● **ASSIGNED TASK**
It would help if you retyped the data exactly, leaving out the pictures.

Records contained in a dataset
────────

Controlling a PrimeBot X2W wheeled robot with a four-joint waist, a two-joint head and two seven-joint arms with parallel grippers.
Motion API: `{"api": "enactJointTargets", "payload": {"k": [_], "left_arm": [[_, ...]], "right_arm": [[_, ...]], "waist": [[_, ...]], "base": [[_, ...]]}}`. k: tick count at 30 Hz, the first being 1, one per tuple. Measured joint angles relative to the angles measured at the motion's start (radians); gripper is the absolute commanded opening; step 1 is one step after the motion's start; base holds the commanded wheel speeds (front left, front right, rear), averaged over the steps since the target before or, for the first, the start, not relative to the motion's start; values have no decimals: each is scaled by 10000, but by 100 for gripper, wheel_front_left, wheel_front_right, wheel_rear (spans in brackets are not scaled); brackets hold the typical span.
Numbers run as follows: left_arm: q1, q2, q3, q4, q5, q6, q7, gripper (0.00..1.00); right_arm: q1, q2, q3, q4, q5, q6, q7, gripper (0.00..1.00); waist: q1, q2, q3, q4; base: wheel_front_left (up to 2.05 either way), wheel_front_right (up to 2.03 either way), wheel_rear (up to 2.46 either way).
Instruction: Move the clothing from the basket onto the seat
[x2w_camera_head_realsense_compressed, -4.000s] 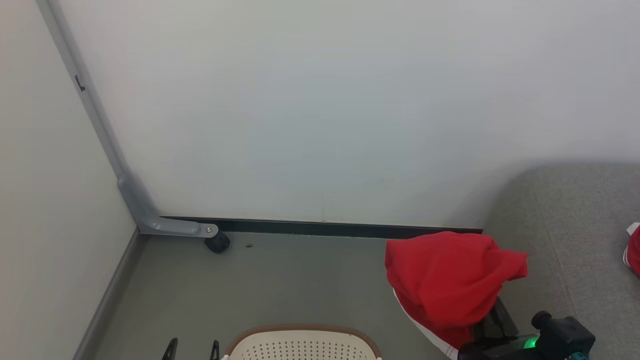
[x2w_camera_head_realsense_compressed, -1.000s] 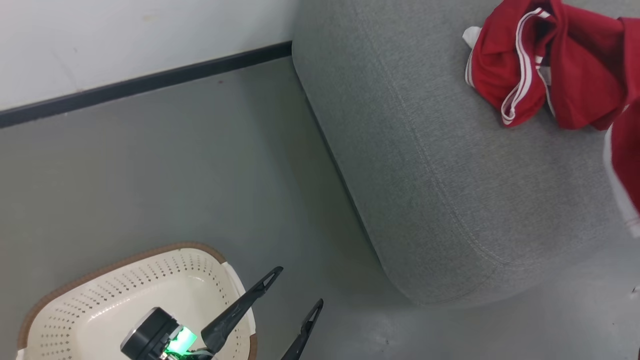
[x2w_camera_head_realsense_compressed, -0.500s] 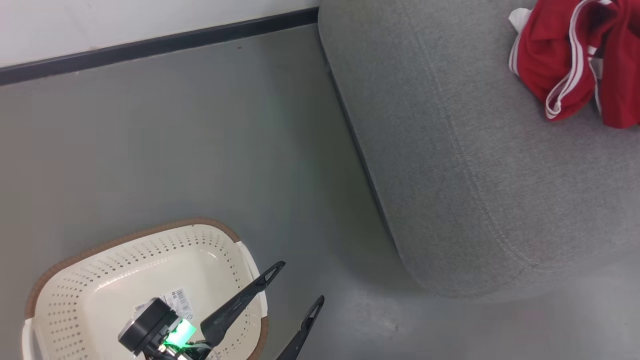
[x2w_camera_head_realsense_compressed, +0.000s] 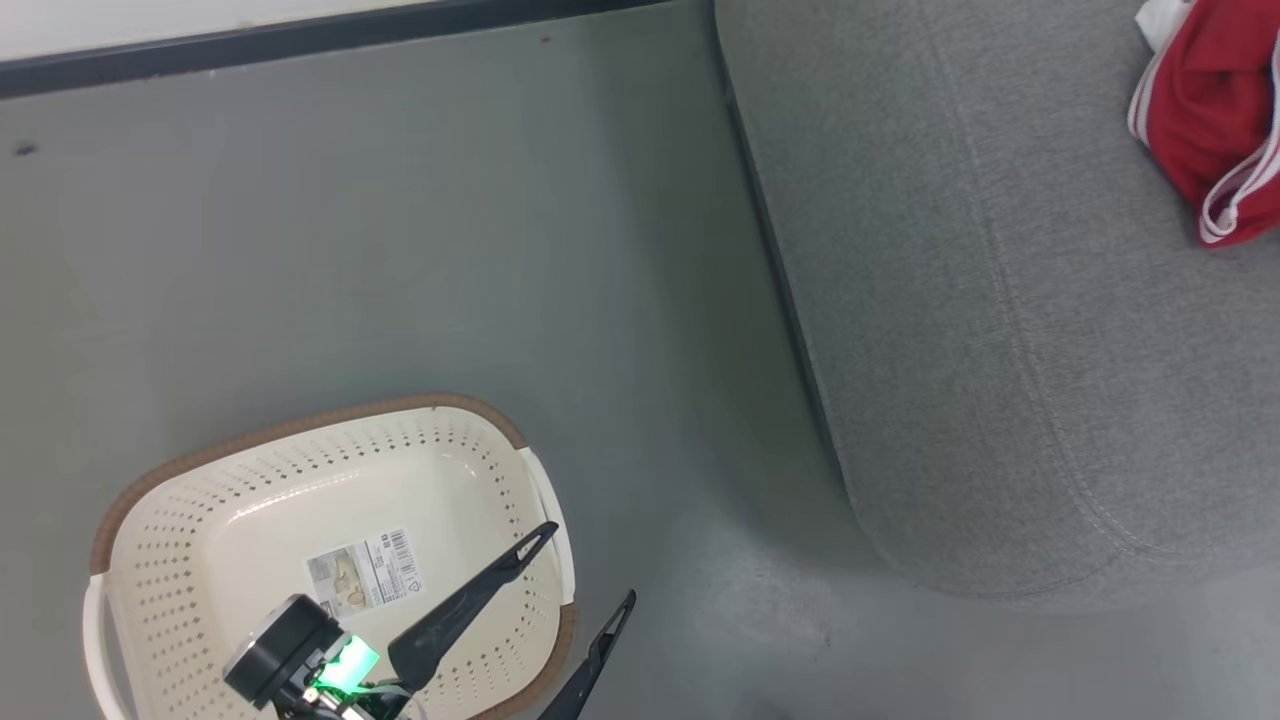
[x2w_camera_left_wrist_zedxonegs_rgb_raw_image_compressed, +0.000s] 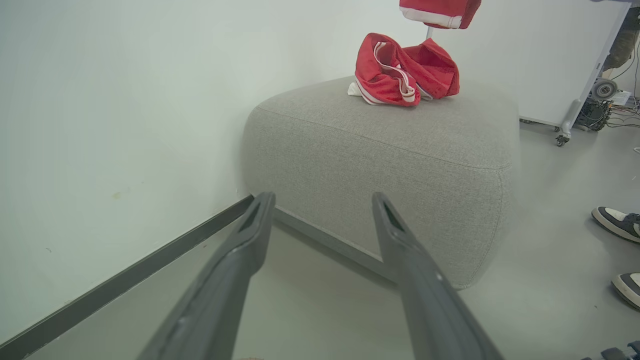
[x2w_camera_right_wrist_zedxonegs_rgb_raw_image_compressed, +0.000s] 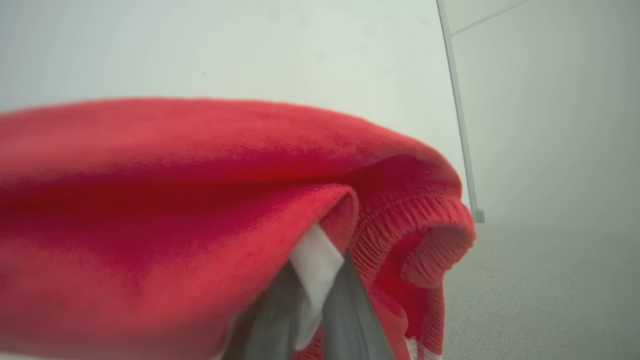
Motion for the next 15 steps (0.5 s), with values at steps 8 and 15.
{"api": "enactJointTargets", "payload": {"k": [8, 15], "left_arm": [[-10, 71, 244, -6, -90, -4, 0, 100], [-44, 138, 251, -8, -90, -4, 0, 100]], "right_arm": [[-1081, -437, -240, 1781, 512, -2, 17, 0], [-1810, -928, -353, 3210, 514, -111, 17, 0]], "waist": [[0, 0, 358, 356], [0, 0, 636, 589]], "base": [[0, 0, 0], [0, 0, 0]]}}
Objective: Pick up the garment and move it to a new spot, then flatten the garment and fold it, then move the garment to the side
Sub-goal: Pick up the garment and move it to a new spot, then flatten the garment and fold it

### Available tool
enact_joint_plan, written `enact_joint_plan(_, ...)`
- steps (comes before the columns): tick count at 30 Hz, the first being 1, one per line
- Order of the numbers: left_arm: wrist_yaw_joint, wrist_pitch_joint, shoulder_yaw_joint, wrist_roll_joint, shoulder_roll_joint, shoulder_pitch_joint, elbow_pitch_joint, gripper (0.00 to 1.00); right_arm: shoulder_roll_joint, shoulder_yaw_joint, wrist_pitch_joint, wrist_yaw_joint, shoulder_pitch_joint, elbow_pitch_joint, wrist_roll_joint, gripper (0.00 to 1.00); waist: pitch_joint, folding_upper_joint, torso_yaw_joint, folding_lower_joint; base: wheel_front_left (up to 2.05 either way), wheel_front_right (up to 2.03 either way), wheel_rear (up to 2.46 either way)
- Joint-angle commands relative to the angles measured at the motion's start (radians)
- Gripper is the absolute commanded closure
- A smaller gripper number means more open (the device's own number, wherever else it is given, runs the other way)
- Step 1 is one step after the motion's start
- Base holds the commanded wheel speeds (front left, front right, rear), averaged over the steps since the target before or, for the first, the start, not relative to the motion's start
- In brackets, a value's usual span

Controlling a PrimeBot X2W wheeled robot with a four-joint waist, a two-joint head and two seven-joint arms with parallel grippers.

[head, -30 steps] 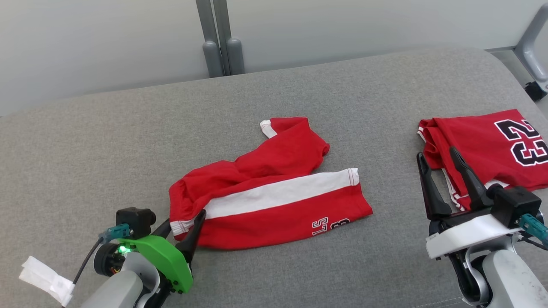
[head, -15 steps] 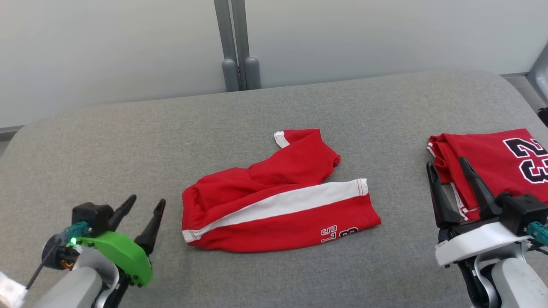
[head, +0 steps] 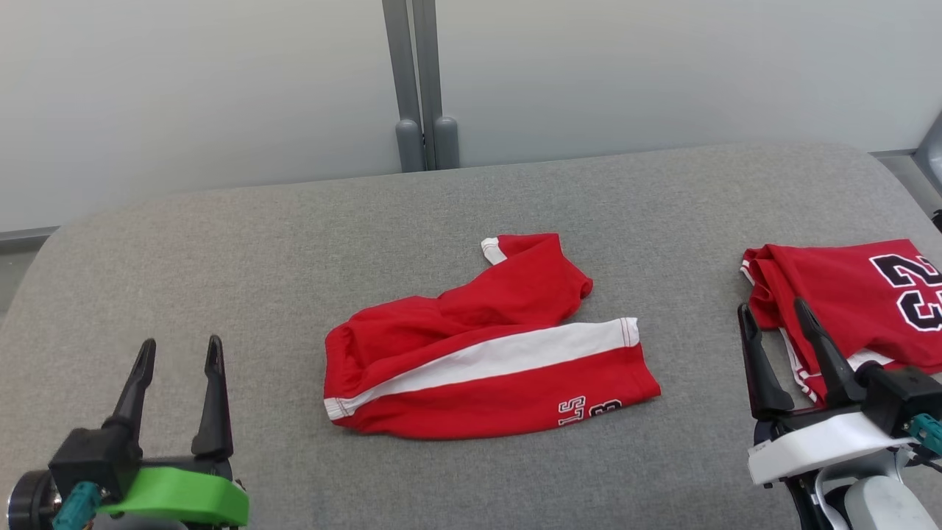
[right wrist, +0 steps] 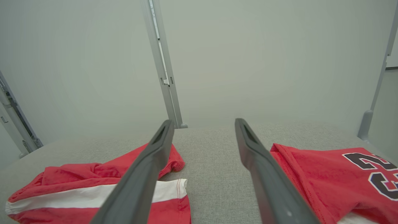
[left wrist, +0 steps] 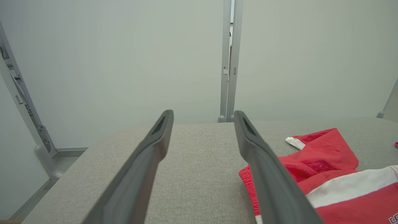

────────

● **EXERCISE RESULT**
Controlling a PrimeBot X2W wheeled robot with a four-joint waist, a two-joint head and two seven-joint arms with parallel grippers.
Motion API: `{"api": "enactJointTargets", "payload": {"k": [_], "left_arm": [[_, ...]], "right_arm": [[_, ...]], "waist": [[_, ...]], "base": [[_, ...]]}}`. k: tick count at 30 Hz, the first being 1, one per tuple. Measured joint angles relative to the angles measured at the motion's start (radians); gripper is the absolute commanded opening; step 1 is one step after the motion's start; base holds the commanded wheel speeds (front left, front right, rear), averaged over the steps since the target before or, for the first, the start, not relative to the motion's start; values have no decimals: each is scaled by 10000, but by 100 for gripper, wheel_front_left, wheel_front_right, wheel_rear (spans in brackets are not scaled); brackets hold the typical span.
Numbers run as follows: left_arm: q1, q2, q3, q4, q5, q6, q7, gripper (0.00..1.00); right_arm: q1, q2, q3, q4, q5, q6, q7, gripper (0.00..1.00); waist: q1, q2, q3, q4; base: wheel_front_left (up to 2.05 either way), wheel_front_right (up to 2.03 either way), wheel_rear (up to 2.46 either way).
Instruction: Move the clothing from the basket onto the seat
[x2w_camera_head_realsense_compressed, -4.000s] 
[x2w_camera_head_realsense_compressed, -1.000s] 
[x2w_camera_head_realsense_compressed, -0.500s] 
[x2w_camera_head_realsense_compressed, +0.000s] 
[x2w_camera_left_wrist_zedxonegs_rgb_raw_image_compressed, +0.000s] 
[x2w_camera_right_wrist_zedxonegs_rgb_raw_image_compressed, +0.000s] 
Motion for the next 15 steps (0.5 s), with values at steps 8 and 15.
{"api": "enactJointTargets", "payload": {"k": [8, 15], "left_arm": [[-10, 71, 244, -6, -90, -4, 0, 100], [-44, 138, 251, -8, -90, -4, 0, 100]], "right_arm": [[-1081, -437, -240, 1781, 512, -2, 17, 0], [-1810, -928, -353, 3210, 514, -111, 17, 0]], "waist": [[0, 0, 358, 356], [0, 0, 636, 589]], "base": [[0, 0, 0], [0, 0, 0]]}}
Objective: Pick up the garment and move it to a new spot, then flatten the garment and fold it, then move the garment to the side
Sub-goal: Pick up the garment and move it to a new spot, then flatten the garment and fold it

### Available tool
enact_joint_plan, written `enact_joint_plan(_, ...)`
- steps (comes before the columns): tick count at 30 Hz, the first being 1, one per line
- Order of the numbers: left_arm: wrist_yaw_joint, wrist_pitch_joint, shoulder_yaw_joint, wrist_roll_joint, shoulder_roll_joint, shoulder_pitch_joint, elbow_pitch_joint, gripper (0.00 to 1.00); right_arm: shoulder_roll_joint, shoulder_yaw_joint, wrist_pitch_joint, wrist_yaw_joint, shoulder_pitch_joint, elbow_pitch_joint, wrist_roll_joint, gripper (0.00 to 1.00); waist: pitch_joint, folding_upper_joint, torso_yaw_joint, folding_lower_joint; base: wheel_front_left (up to 2.05 either way), wheel_front_right (up to 2.03 either way), wheel_rear (up to 2.46 either way)
- Joint-angle commands relative to the angles measured at the motion's start (radians)
- Gripper is the absolute commanded closure
- A smaller gripper number means more open (the device's own number, wherever else it is given, runs the other way)
- Step 1 is one step after the motion's start
- Base holds the commanded wheel speeds (front left, front right, rear), averaged over the steps since the target before or, for the first, the start, not relative to the motion's start
- In brackets, a value's usual span

Controlling a PrimeBot X2W wheeled robot with a four-joint waist, a two-joint head and two seven-joint arms with parallel grippers.

[head, -30 steps] 
[head, -15 steps] 
[head, +0 steps] 
[right wrist, +0 steps] 
[left wrist, +0 steps] 

The exercise is done now.